The printed result should hold only the lines from the opening of the data through the line bearing "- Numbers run", exactly as given and without pictures.

## Material shown
####
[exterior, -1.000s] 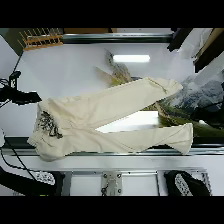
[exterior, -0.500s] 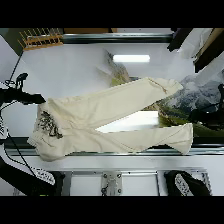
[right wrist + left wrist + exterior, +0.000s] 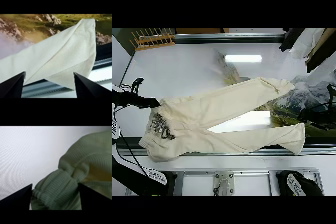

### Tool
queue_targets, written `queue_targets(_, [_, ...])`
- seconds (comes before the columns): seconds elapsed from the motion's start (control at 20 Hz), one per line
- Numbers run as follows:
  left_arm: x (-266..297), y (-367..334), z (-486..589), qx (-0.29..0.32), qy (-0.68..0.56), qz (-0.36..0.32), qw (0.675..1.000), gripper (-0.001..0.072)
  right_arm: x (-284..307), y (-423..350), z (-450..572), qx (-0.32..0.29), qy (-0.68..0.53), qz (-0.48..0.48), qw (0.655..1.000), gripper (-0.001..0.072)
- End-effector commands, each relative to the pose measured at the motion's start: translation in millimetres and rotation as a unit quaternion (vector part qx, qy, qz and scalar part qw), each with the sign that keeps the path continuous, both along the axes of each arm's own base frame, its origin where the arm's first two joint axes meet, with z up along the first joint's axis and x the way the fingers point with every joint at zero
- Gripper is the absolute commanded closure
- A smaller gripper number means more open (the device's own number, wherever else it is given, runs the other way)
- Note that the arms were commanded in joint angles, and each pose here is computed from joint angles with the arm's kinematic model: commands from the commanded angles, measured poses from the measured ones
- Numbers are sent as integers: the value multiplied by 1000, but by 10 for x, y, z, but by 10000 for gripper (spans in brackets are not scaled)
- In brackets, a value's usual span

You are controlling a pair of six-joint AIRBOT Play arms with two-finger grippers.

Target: Fold the clothes and pants, and hang the long-sleeved shirts on hangers.

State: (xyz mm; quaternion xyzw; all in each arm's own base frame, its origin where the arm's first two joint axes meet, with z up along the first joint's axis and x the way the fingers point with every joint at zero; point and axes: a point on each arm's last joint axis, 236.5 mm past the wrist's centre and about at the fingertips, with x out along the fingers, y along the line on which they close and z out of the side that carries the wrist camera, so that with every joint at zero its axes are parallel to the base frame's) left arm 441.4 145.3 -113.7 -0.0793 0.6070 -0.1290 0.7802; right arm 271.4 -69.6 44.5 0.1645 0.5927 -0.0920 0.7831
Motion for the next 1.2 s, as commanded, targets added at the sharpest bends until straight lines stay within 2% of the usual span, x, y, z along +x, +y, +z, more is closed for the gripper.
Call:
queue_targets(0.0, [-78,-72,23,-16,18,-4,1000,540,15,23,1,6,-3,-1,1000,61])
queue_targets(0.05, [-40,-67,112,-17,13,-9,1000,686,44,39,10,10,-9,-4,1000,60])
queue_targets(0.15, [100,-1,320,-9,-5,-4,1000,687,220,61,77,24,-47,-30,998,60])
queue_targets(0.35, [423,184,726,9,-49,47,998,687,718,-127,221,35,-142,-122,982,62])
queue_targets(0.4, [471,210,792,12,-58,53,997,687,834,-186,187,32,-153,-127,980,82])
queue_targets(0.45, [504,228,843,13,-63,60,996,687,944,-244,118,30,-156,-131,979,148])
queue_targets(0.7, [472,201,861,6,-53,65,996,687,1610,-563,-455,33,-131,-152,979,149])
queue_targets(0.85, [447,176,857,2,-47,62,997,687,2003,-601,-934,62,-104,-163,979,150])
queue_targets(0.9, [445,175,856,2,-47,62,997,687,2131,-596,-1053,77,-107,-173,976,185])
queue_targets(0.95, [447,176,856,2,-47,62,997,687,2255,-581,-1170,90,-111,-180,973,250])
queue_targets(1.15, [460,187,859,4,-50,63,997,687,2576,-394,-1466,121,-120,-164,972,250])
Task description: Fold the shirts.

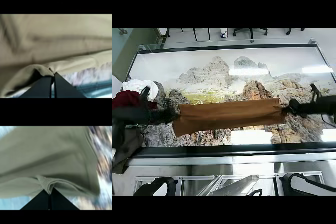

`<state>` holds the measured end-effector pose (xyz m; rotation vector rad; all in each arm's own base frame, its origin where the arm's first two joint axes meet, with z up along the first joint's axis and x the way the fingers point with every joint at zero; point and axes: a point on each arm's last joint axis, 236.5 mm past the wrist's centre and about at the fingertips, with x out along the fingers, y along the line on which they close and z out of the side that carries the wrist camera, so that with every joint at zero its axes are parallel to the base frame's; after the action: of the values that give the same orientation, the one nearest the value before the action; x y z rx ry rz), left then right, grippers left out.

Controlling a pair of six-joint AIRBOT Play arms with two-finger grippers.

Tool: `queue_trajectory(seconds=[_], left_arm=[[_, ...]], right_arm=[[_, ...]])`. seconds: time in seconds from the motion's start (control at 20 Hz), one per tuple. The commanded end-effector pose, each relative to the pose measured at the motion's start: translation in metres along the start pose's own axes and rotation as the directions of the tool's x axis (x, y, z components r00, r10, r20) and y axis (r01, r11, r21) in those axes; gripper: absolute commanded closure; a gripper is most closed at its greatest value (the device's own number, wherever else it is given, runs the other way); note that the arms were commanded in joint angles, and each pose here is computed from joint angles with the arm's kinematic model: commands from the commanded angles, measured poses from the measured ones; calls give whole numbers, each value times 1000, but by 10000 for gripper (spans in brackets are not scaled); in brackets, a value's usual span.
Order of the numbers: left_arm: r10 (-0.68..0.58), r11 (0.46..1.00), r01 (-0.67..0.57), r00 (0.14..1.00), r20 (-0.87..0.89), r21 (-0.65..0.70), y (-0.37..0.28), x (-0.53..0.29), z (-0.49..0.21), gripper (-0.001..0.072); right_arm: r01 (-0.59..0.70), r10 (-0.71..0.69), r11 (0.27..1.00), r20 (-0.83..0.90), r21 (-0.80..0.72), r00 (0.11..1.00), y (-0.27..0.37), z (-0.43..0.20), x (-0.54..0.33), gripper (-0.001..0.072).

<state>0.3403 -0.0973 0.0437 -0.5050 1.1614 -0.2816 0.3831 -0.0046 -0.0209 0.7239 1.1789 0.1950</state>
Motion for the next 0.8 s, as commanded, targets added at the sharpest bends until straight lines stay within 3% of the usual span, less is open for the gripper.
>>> queue_trajectory(seconds=[0.0,0.35,0.4,0.45,0.5,0.55,0.65,0.7,0.75], left_arm=[[-25,999,26,999,-36,29,-19,57,44,690],[22,1000,-20,990,-143,13,10,132,77,690],[21,1000,-18,988,-154,18,9,138,79,690],[16,1000,-12,985,-171,24,7,144,80,648],[13,999,-6,980,-201,33,4,147,78,315],[9,999,0,974,-227,37,1,146,77,4],[-2,999,11,958,-286,31,-2,134,76,4],[-7,1000,12,953,-304,14,-5,124,79,4],[-11,1000,9,952,-306,-8,-5,114,84,5]], right_arm=[[-9,9,999,-6,-44,1000,10,30,34,690],[32,-33,999,-30,-28,999,-29,37,65,688],[30,-31,999,-29,-40,999,-29,38,64,658],[26,-27,998,-27,-53,999,-27,41,61,511],[27,-29,997,-24,-66,999,-26,46,54,358],[35,-38,996,-28,-88,999,-26,51,46,287],[101,-105,988,-23,-117,994,-41,61,29,124],[125,-129,986,-28,-115,991,-50,62,26,80],[124,-129,987,-46,-103,991,-55,58,26,80]])
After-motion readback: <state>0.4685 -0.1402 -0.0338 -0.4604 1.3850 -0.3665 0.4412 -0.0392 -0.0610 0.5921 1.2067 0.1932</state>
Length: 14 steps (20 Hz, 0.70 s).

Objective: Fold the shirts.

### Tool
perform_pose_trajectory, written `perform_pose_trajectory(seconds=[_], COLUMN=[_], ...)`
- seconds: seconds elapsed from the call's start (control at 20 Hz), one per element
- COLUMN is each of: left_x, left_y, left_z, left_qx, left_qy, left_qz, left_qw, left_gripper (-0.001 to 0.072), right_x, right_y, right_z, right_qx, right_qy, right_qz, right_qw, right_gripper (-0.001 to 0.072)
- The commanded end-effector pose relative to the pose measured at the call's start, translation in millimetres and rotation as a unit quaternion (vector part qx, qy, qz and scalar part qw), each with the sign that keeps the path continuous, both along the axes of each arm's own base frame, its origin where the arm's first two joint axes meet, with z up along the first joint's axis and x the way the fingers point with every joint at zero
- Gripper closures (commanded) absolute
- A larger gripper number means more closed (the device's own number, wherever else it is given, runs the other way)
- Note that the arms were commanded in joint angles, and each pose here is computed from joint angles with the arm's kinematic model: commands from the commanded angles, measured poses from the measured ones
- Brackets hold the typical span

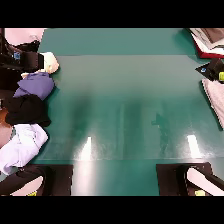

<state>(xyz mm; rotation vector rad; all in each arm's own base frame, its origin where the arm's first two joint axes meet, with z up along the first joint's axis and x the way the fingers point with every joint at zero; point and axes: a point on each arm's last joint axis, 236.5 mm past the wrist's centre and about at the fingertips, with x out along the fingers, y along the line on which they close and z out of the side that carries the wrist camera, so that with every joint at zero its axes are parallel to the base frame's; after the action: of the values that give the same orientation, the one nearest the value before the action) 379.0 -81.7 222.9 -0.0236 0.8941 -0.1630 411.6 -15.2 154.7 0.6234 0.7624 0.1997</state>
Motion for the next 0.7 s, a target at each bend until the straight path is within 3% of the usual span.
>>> perform_pose_trajectory(seconds=[0.0,0.65], left_x=[0,14], left_y=[0,-3], left_z=[0,12], left_qx=[0.0,-0.008], left_qy=[0.0,-0.039], left_qz=[0.0,0.001], left_qw=[1.0,0.999], left_gripper=[0.068,0.068], right_x=[0,-2], right_y=[3,4], right_z=[2,1], right_qx=[-0.001,0.0], right_qy=[-0.003,0.0], right_qz=[0.004,0.007], right_qw=[1.0,1.0], right_gripper=[0.0697,0.0697])
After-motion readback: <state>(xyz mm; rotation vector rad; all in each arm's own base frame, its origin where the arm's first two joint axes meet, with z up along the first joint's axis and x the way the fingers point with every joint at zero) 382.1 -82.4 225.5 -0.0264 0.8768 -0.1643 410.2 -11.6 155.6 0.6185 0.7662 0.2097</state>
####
## Your response
[exterior, -1.000s] 
[exterior, -0.500s] 
[right wrist + left wrist + exterior, +0.000s] 

### Tool
queue_targets, written `queue_targets(_, [_, ...])`
- seconds (comes before the columns): seconds elapsed from the motion's start (control at 20 Hz), one per line
- Numbers run as follows:

The exercise is done.